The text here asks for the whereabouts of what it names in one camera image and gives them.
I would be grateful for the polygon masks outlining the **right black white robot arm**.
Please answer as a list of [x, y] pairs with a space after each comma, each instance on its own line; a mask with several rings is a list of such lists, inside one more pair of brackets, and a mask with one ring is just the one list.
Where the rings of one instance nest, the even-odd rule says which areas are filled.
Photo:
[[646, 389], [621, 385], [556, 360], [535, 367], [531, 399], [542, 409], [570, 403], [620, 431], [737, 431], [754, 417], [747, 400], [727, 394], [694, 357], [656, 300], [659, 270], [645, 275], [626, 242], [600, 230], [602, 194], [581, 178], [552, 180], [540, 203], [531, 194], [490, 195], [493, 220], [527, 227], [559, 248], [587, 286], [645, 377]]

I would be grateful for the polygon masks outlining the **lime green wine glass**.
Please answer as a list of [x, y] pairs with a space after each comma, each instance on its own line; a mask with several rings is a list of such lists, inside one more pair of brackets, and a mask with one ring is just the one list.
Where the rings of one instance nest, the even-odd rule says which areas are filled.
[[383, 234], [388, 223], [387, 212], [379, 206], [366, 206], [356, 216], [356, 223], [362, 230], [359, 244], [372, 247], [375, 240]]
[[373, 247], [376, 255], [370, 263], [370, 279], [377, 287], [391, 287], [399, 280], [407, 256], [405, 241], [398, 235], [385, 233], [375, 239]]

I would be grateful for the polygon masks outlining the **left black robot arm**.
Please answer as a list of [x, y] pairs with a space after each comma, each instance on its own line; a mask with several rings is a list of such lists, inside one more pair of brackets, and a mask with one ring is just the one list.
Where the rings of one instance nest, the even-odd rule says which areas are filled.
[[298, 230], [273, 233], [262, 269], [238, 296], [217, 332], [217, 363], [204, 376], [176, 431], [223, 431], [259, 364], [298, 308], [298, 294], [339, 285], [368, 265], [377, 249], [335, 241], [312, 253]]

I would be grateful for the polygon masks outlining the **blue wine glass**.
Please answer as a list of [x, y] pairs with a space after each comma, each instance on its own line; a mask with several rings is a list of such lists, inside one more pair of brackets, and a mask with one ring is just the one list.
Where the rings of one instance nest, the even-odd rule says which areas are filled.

• [TASK DESCRIPTION] Pull every line containing "glass" from the entries above and copy it.

• [RESULT OF THE TASK]
I would be grateful for the polygon masks outlining the **lime green wine glass**.
I would be grateful for the polygon masks outlining the **blue wine glass**.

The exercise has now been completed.